Горничная расположилась в другом углу комнаты и занялась штопкой. Она бросила на меня быстрый взгляд, и ее лицо скривилось так, будто она проглотила ложку уксуса.
— Первым делом, мадам, господин Уильямсон велел спросить, как себя чувствует мастер Эдвард Олдерли.
— Спасибо, чуть лучше. Главное, что он жив. Сейчас с ним доктор Гроут. Он говорит, мы должны благодарить Господа за то, что нож не достал до мозга.
Я опустил голову, молча выражая свою благодарность за эту благую весть.
— Вам по-прежнему неизвестна причина нападения?
— Наш старый слуга — полоумный смутьян, его голова была забита кощунственными идеями. После недавней войны подобных безумцев пруд пруди. Но о Джеме лучше не вспоминать, сэр, ведь нам его все равно не понять. — Помолчав, госпожа Олдерли тихо прибавила: — Мы очень благодарны господину Уильямсону за доброту. В тот день вас обоих послало к нам само Провидение.
Я восхитился тем, как деликатно она выразила свою мысль. Хотя Олдерли имел полное право высечь своего слугу, особенно после столь ужасного злодеяния, смерть виновного во время экзекуции — обстоятельство довольно-таки неприятное. Но Уильямсон — свидетель, в правдивости которого никто не усомнится, к тому же обладающий полезными связями, — оказался в доме в нужное время. Он урегулировал вопрос с властями, подчеркнув, что причиной смерти преступника, скорее всего, стали болезни и старость, а не избиение, а также заметив, что гибель слуги — лучший исход для него самого, поскольку она избавила старика от тягот тюремного заключения, суда и публичной казни.
— Погиб еще один слуга, мадам. В соборе Святого Павла.
— Лейн? — Речь госпожи Олдерли стала оживленнее и громче, — похоже, эта тема для беседы нравилась ей больше предыдущей. — Да, это ужасно! — произнесла она с драматизмом, достойным театральных подмостков. — Увы! Бедный Лейн! Вот человек, который полностью оправдал наше доверие. И моего супруга, и меня глубоко опечалила его смерть.

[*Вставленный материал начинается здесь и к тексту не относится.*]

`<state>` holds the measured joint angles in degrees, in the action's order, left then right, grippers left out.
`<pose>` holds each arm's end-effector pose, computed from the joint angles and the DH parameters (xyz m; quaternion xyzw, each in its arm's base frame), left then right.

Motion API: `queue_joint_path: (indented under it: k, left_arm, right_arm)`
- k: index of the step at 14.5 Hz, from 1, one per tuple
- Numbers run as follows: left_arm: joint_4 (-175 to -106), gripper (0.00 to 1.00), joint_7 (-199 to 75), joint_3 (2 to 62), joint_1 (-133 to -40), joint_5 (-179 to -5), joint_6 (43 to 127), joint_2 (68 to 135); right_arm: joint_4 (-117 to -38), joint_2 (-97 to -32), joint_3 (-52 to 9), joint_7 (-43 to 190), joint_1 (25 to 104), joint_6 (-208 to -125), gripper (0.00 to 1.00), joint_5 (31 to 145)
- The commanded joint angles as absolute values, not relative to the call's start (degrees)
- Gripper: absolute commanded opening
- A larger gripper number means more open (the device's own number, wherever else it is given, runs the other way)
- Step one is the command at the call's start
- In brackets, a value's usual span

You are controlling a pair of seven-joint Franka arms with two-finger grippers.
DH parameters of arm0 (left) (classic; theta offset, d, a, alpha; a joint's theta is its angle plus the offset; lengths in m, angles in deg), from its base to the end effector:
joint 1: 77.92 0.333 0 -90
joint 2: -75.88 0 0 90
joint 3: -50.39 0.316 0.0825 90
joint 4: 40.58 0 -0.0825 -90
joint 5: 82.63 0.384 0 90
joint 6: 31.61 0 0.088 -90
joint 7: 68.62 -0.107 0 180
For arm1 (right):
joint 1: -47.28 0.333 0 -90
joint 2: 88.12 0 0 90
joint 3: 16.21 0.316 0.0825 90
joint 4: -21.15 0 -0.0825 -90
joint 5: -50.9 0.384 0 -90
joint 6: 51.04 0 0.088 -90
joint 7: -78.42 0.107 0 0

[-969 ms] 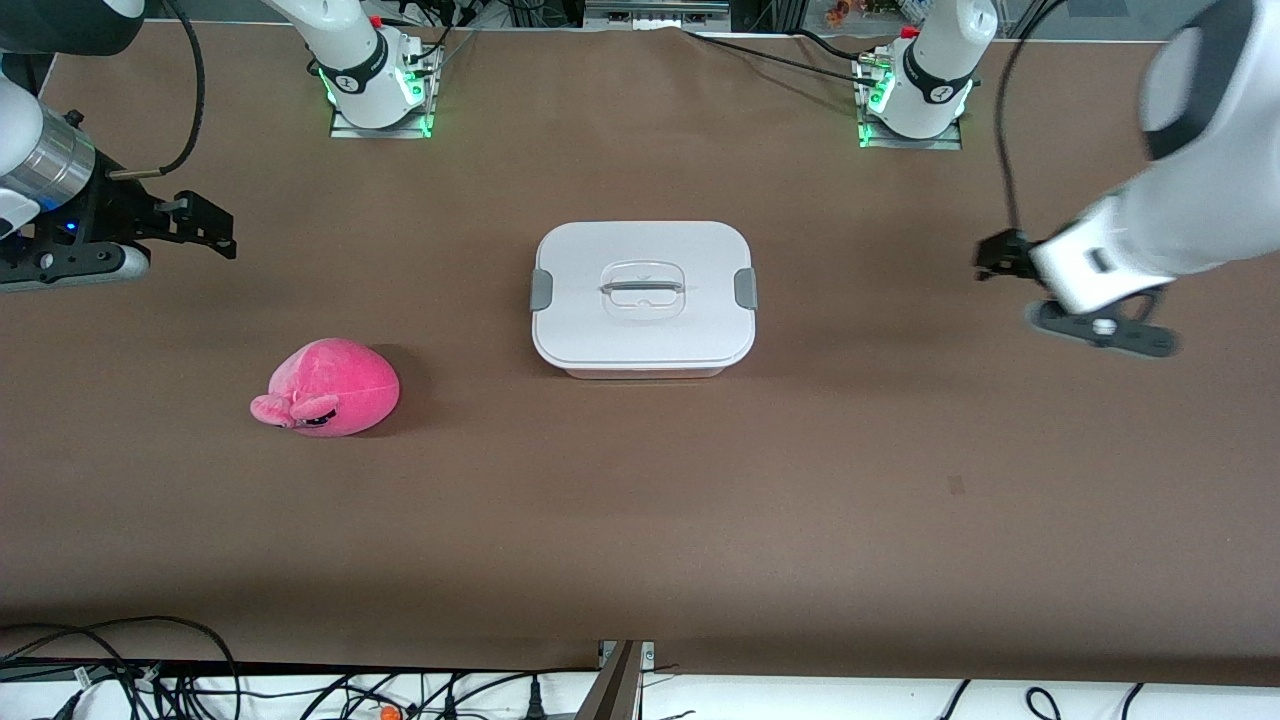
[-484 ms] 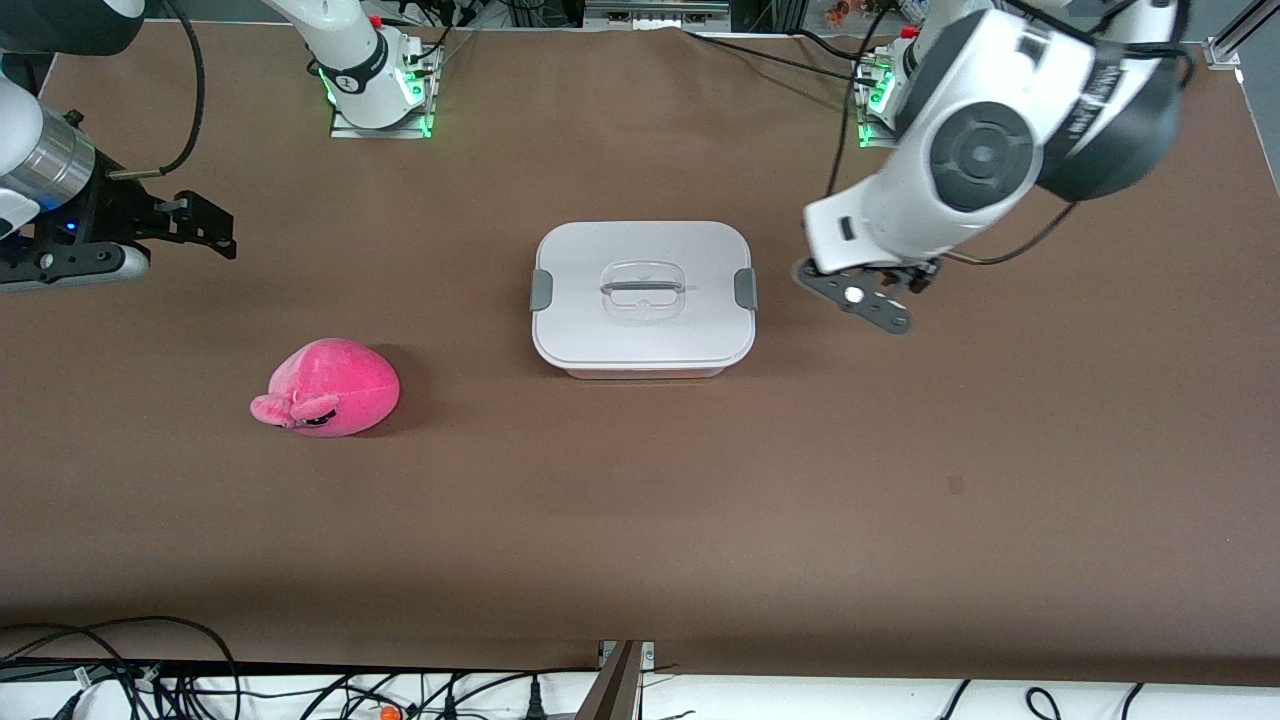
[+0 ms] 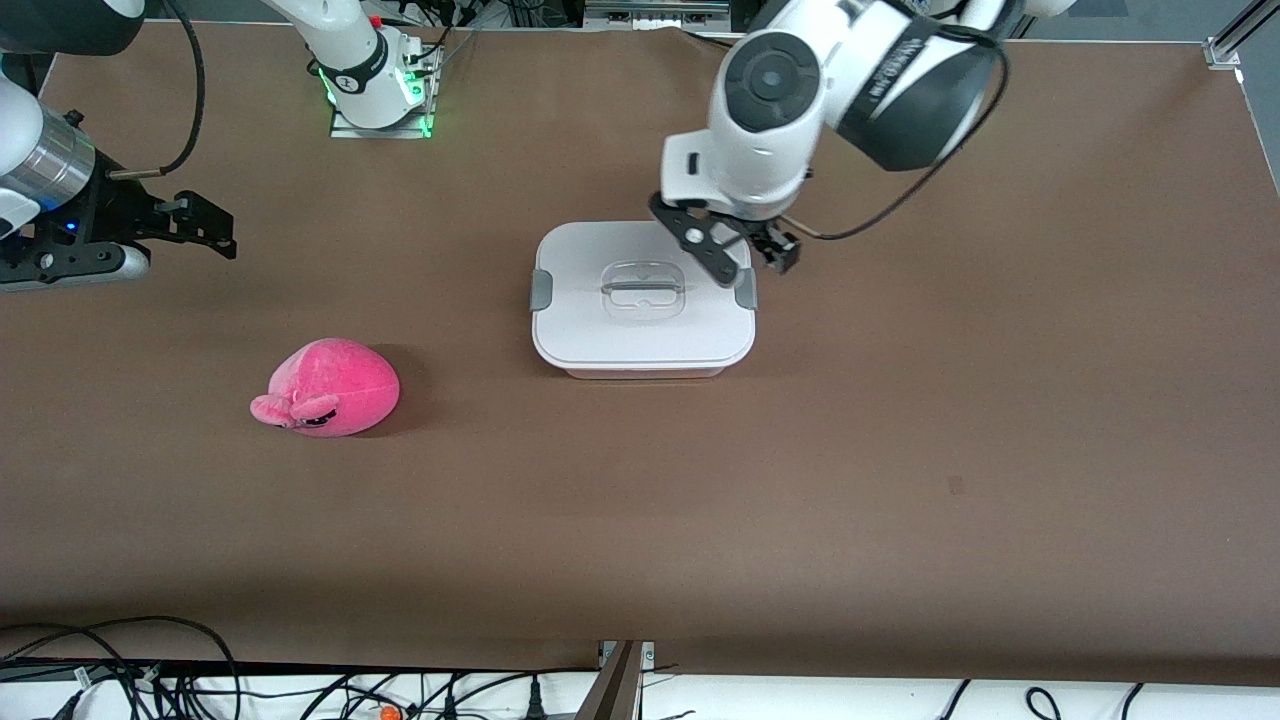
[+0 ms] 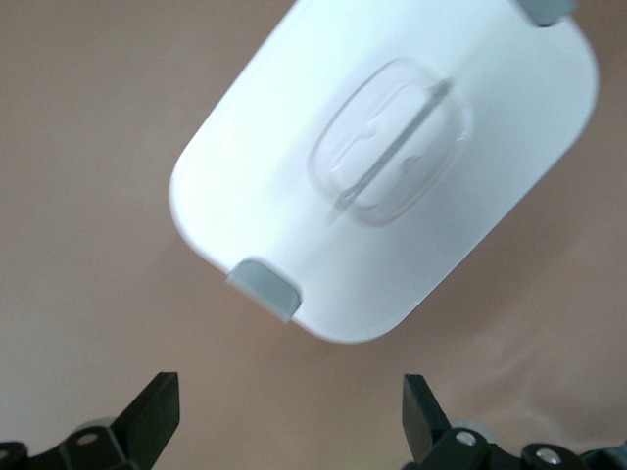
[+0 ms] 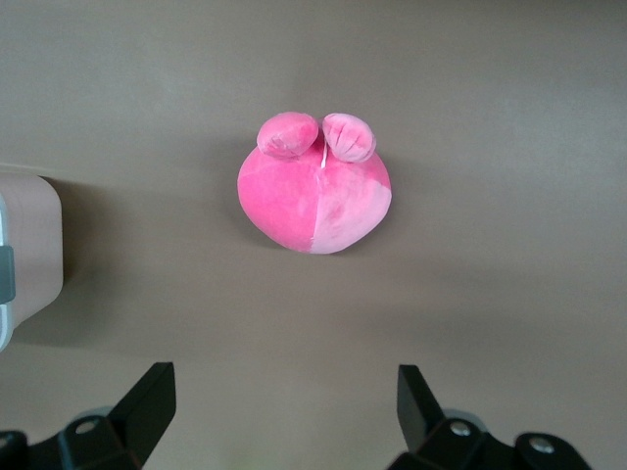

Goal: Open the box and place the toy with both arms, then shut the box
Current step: 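Move the left gripper over the white box lid handle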

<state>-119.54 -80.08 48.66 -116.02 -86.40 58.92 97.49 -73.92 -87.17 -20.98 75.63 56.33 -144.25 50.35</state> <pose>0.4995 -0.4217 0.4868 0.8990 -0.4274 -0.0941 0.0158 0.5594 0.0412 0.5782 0.9978 0.0620 -0.0244 0.0058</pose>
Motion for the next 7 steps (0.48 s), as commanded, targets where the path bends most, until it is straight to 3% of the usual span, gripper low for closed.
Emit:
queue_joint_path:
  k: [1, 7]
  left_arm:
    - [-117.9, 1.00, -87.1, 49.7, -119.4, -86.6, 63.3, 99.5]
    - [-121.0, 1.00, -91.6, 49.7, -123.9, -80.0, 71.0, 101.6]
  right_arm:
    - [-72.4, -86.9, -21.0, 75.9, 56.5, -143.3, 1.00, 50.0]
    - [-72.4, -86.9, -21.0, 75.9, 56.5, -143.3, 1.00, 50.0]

После того как коронер проведет дознание, Лейна тихо предадут земле. Уильямсон сказал мне, что Олдерли предложил оплатить похороны, а значит, церемония пройдет как полагается.
— Должно быть, преступник позарился на несколько пенни в его кошельке? — Госпожа Олдерли подалась вперед. — Вы нашли убийцу? Может, кто-нибудь сообщил вам полезные сведения?

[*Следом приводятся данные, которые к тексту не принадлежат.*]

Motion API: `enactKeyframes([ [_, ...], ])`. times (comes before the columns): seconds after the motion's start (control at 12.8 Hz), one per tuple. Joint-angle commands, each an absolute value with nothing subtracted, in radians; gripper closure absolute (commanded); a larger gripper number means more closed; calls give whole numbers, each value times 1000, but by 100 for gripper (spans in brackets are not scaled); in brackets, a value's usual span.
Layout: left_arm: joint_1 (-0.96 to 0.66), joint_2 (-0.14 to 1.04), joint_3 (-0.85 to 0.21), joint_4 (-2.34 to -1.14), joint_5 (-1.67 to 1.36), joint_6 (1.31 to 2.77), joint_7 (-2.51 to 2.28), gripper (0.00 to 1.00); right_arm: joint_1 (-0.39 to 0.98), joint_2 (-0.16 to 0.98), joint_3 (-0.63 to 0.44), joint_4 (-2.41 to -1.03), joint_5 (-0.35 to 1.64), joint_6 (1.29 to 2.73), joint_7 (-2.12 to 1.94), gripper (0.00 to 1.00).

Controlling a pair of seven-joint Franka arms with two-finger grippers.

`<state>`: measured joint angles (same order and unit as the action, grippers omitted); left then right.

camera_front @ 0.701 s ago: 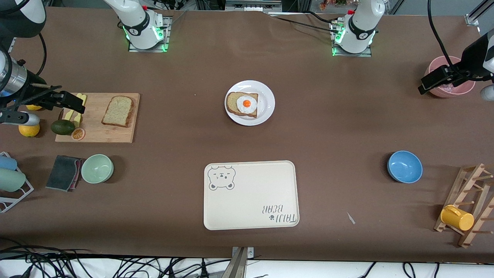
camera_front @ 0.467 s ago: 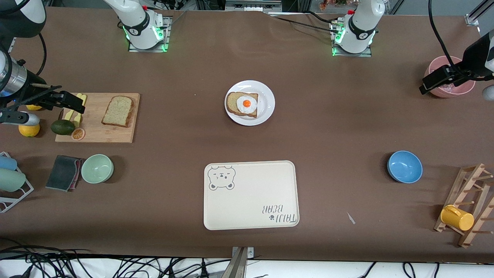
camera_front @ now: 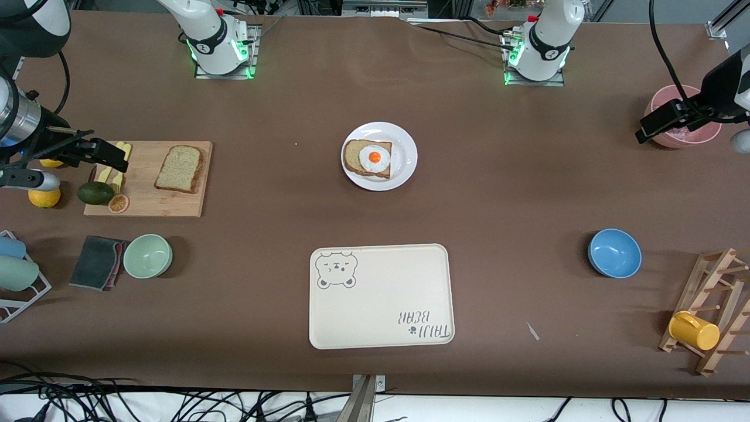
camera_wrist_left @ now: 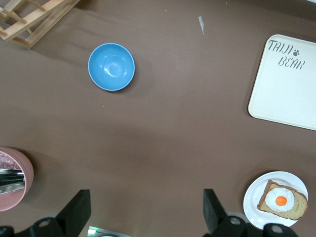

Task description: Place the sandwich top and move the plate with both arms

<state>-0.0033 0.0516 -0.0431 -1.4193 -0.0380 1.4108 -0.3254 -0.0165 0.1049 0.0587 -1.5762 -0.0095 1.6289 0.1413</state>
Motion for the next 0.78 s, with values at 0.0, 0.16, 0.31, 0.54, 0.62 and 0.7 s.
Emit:
enactKeyframes([
  [0.0,-8,37,-46,-1437,-28,1414,-342,0,-17,80,64,-1601,-23,1632,133,0],
  [0.16,-8,35,-46,-1436,-28,1414,-357,0,-17,80,64,-1601,-25,1631,133,0],
  [0.31,-12,35,-48,-1434,-28,1413,-370,0,-15,80,66,-1601,-25,1631,138,0],
  [0.54,-18,38,-66,-1437,-28,1414,-390,0,-12,86,66,-1601,-28,1629,135,0],
  [0.62,-18,40,-66,-1436,-28,1414,-388,0,-3,89,67,-1601,-41,1626,135,0],
  [0.7,-15,38,-66,-1436,-28,1414,-387,0,3,90,66,-1603,-51,1628,138,0],
])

— Очень жаль, мадам, но, насколько мне известно, нет. Времена сейчас настолько сумбурные, что все перевернулось с ног на голову. Но господин Уильямсон разделяет ваше негодование и просит вас обращаться к нему, если он может быть вам полезен.

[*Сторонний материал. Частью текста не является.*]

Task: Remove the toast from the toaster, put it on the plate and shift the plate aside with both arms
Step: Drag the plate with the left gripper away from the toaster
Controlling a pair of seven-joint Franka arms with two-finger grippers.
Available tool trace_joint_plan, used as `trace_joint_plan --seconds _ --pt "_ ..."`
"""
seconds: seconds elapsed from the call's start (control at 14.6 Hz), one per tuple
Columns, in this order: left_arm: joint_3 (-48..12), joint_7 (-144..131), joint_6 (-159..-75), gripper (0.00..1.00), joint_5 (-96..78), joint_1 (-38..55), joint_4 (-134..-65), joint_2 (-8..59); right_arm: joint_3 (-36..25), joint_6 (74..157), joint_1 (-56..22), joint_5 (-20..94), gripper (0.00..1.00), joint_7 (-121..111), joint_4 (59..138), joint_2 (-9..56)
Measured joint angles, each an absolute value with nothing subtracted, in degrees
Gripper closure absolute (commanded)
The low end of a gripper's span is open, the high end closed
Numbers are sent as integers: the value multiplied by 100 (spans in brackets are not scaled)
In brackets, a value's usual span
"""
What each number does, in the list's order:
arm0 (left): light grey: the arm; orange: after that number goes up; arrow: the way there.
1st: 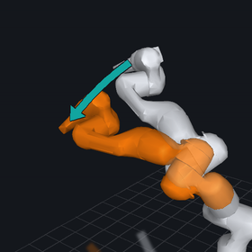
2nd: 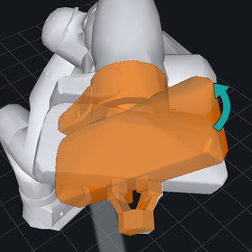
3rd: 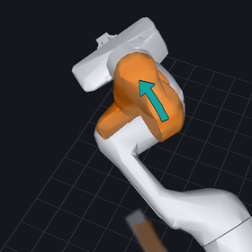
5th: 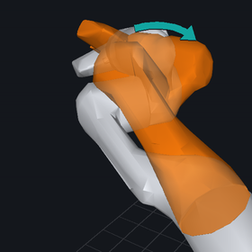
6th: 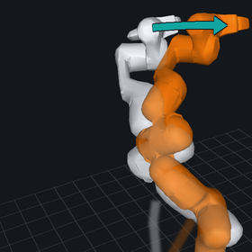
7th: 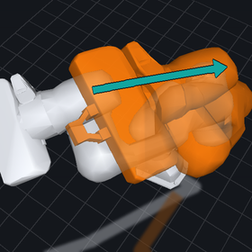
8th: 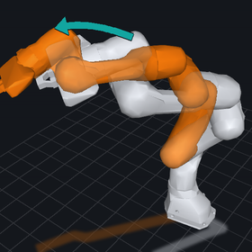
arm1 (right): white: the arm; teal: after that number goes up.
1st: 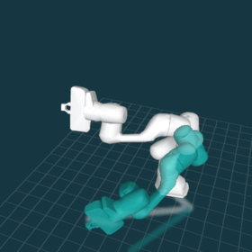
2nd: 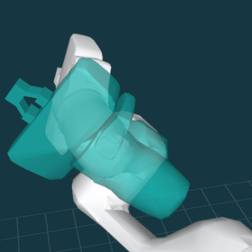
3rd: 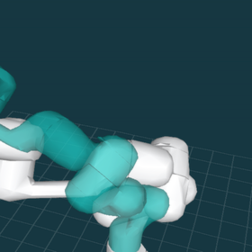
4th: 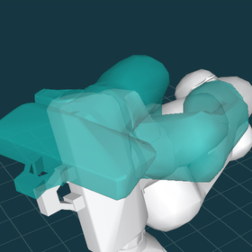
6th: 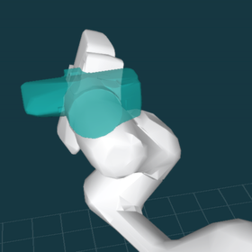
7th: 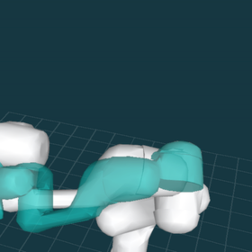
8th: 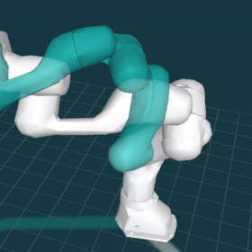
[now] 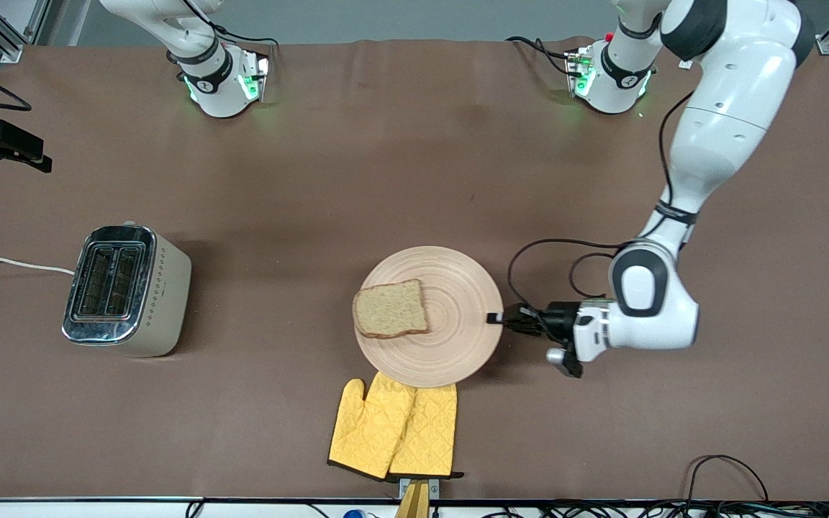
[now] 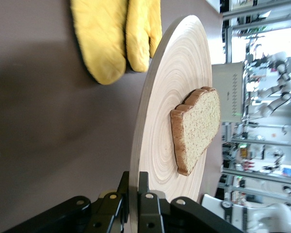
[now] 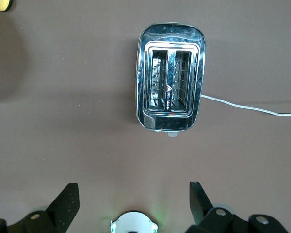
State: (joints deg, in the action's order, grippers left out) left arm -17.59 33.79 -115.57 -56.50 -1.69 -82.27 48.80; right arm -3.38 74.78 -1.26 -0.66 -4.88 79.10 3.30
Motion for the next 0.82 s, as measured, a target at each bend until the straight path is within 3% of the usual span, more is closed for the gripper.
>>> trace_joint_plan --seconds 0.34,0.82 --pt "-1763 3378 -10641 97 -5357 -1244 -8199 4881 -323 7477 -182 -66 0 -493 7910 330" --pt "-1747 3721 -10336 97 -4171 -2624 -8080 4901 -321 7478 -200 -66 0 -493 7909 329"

— Как любезно с его стороны. — Госпожа Олдерли подозрительно прищурилась, — должно быть, она понимала, что никто не предлагает свои услуги просто так. — Но что тут можно предпринять? Если не найдется свидетелей, как же мы упрячем в тюрьму негодяя, убившего Лейна?
— Пожалуй, вы правы.
— Что, если это дело рук одного и того же безумца? — Заметив, что я озадачен, она пояснила: — Я про Джема — человека, напавшего на моего пасынка. Раз он готов был пойти на убийство в нашем доме, возможно, ему уже приходилось убивать за его пределами.
— Весьма изобретательная догадка, мадам. — К тому же это объяснение очень удобно: оно позволяет разрешить дело без лишних хлопот для семейства Олдерли. — Пожалуйста, скажите, кто ближайший родственник Лейна?
— Насколько я знаю, брат. Он сейчас в Вест-Индии, служит моряком на одном из королевских судов, и весьма успешно. А почему вы спрашиваете?